I recently noticed an upswing in the traffic my blog gets from comment spam bots. They're never successfully able to post comments, of course, but it still results in a lot of hits to the Movable Type script that handles comment submissions: mt-comments.cgi

Notice the "cgi" there? That's right. This is a old school stand-alone Perl CGI script. I'm not running it under mod_perl, so for each request Apache must fork() and exec() to start the Perl interpreter. Then Perl has to parse and compile the script, along with all of its supporting modules.

This all culminates in an error message back to the spam bot--a message that is surely discarded. In short, it's a lot of effort to tell a spam bot to go fuck off. And it causes my 4 year old web server to strain at times.

So I decided to add a new layer to my defenses recently. I added mod_security to my Apache setup and crafted a few rules to combat most of the poorly written bots as well as those that are slightly more well designed.

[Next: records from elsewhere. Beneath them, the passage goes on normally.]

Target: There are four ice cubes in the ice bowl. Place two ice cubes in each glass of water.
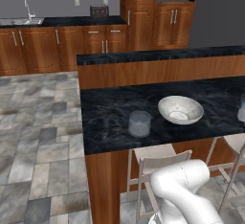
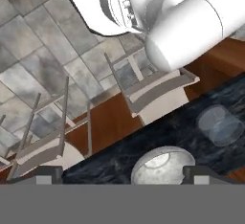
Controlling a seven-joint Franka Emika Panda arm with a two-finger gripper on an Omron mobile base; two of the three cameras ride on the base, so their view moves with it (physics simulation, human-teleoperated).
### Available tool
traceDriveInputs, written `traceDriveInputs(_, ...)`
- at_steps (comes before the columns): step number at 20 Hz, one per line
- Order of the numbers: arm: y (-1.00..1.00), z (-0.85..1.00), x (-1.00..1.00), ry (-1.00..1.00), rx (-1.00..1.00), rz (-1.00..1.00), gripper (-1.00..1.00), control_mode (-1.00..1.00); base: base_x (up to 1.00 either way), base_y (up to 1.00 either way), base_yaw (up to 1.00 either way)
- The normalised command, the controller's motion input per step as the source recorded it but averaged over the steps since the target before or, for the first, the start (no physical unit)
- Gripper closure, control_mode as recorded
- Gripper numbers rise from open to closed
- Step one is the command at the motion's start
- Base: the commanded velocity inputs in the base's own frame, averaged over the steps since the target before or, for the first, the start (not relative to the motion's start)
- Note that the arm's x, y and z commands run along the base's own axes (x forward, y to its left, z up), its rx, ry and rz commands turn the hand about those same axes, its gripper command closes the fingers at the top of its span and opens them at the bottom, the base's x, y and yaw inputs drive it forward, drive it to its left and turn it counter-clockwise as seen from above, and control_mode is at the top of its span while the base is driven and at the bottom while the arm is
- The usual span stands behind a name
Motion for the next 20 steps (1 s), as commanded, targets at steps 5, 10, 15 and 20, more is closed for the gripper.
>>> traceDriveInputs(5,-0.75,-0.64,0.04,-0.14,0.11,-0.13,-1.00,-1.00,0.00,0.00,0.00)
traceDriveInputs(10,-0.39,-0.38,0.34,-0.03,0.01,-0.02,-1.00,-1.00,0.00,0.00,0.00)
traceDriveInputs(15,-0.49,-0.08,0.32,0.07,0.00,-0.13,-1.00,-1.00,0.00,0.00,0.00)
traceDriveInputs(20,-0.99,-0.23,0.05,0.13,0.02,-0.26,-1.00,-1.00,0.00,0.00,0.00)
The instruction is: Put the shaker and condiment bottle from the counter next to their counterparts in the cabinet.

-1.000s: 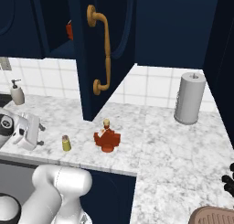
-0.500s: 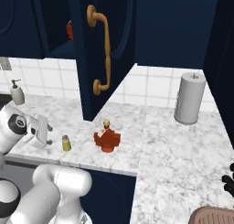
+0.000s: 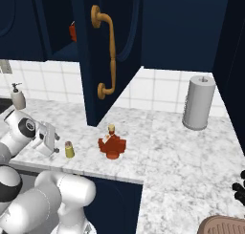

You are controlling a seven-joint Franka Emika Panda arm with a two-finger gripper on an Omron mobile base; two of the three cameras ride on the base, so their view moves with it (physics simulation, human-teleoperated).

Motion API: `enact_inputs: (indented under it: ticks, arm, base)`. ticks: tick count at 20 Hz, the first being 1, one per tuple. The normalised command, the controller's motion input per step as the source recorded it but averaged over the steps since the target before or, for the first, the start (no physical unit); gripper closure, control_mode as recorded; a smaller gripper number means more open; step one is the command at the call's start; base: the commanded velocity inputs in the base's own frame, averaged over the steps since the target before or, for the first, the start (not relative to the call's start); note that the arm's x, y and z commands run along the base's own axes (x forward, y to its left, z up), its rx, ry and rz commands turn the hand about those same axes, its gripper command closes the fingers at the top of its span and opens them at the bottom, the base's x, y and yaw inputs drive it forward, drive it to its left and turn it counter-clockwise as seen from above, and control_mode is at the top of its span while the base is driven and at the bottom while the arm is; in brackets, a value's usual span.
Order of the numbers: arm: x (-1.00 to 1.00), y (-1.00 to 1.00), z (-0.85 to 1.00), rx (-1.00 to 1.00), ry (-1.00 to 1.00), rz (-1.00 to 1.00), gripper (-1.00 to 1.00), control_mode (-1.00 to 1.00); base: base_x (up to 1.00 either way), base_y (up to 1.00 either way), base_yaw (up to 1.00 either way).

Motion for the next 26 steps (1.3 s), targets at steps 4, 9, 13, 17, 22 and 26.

You see, mod_security provides a decent framework for request filtering within Apache. You can craft all sorts of rules to validate input and check various conditions before control continues in the request handling.

Here's are a few of the rules I use:

SecFilterSelective REQUEST_METHOD "^GET$" chain
SecFilterSelective REQUEST_URI "^/mt/mt-comments.cgi"

That basically looks for GET requests attempting to access the comments script. Even though to only references on my entire site to mt-comments.cgi are in forms that specify POST, some bots try to use GET anyway. This is a simple way to guard against them.

A keen observer might point out that I should write a rule that allows only POST requests, rather than denying GETs. You never know when someone might try to use PUT requests or something equally useless.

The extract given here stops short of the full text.